WORK REQUEST
Only lines with the string "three" are wanted. Pull them out of the data.

---------- RECORDS

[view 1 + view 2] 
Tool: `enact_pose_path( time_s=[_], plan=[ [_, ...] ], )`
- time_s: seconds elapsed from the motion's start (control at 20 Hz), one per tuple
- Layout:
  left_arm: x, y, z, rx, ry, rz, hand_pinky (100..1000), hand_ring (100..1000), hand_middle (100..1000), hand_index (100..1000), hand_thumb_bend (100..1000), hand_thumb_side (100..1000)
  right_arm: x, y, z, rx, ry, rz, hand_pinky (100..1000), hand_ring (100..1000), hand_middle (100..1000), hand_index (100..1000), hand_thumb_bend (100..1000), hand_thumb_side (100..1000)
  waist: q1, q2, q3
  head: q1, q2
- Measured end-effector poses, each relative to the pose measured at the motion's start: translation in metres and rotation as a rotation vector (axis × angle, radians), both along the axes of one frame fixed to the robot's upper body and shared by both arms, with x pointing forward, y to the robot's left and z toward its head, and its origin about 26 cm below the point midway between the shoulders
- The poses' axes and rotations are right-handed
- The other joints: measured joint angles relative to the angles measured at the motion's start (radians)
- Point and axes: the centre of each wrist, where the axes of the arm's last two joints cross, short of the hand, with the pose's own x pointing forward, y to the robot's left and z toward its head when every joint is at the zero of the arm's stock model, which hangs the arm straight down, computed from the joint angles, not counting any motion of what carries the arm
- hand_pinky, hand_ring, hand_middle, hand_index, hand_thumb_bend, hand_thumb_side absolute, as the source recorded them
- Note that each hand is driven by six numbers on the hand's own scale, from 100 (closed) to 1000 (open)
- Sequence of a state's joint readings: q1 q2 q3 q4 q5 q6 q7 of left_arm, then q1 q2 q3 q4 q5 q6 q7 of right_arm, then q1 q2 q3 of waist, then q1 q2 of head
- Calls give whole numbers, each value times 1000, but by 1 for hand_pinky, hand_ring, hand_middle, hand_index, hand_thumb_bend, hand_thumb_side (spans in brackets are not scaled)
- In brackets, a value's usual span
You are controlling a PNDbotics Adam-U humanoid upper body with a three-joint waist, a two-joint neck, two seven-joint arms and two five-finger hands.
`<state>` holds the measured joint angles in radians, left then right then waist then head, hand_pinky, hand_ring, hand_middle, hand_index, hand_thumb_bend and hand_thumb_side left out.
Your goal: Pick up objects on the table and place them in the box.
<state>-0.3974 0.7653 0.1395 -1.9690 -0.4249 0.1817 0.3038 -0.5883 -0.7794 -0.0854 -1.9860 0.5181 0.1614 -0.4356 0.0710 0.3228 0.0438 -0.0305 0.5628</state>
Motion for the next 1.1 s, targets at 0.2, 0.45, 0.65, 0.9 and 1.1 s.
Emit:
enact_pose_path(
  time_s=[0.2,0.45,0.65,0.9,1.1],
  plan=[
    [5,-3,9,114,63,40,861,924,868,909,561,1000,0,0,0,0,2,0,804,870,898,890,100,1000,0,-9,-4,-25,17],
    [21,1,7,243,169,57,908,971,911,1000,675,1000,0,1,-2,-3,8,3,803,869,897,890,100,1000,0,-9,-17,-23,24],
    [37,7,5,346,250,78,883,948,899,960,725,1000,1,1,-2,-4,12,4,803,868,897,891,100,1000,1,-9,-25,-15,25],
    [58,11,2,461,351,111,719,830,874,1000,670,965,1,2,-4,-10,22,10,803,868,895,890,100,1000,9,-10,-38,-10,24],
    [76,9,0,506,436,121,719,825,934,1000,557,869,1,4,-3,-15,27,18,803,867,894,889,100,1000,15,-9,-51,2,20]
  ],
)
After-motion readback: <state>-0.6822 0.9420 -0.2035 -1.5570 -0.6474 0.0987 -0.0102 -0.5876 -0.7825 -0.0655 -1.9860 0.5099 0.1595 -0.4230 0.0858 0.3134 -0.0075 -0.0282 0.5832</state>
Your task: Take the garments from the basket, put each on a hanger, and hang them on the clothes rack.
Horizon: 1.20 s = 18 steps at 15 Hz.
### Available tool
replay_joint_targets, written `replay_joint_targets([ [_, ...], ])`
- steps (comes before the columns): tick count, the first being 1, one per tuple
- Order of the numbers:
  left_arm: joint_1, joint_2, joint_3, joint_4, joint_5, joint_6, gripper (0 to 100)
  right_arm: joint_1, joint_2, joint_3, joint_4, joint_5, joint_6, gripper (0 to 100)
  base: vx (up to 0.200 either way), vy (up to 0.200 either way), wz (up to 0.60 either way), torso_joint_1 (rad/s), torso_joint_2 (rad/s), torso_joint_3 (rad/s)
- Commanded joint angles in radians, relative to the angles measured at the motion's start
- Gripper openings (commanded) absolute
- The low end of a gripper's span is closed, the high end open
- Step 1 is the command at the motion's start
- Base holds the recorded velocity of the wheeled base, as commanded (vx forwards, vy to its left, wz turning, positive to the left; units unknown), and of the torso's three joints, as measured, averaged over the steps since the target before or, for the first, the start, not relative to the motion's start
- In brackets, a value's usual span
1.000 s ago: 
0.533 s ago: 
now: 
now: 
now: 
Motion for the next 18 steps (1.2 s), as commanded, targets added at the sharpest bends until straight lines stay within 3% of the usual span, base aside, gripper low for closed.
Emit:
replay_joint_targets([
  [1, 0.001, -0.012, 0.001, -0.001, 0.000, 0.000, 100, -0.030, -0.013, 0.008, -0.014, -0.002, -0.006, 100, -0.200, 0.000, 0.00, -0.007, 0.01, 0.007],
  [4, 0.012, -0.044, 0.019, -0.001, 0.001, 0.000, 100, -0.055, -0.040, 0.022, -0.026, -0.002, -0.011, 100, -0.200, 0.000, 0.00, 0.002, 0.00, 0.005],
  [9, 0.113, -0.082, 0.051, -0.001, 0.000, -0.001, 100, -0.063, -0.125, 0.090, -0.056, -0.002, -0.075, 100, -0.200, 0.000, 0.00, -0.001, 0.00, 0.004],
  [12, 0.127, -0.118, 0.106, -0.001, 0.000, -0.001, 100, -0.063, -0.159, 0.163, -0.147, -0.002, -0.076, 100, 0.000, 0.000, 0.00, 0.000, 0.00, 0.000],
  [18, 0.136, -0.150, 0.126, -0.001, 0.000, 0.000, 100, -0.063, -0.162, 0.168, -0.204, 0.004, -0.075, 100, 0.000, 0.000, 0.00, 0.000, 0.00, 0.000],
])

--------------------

ANSWER TO THE PROBLEM
You are controlling a PNDbotics Adam-U humanoid upper body with a three-joint waist, a two-joint neck, two seven-joint arms and two five-finger hands.
- Base holds the recorded velocity of the wheeled base, as commanded (vx forwards, vy to its left, wz turning, positive to the left; units unknown), and of the torso's three joints, as measured, averaged over the steps since the target before or, for the first, the start, not relative to the motion's start

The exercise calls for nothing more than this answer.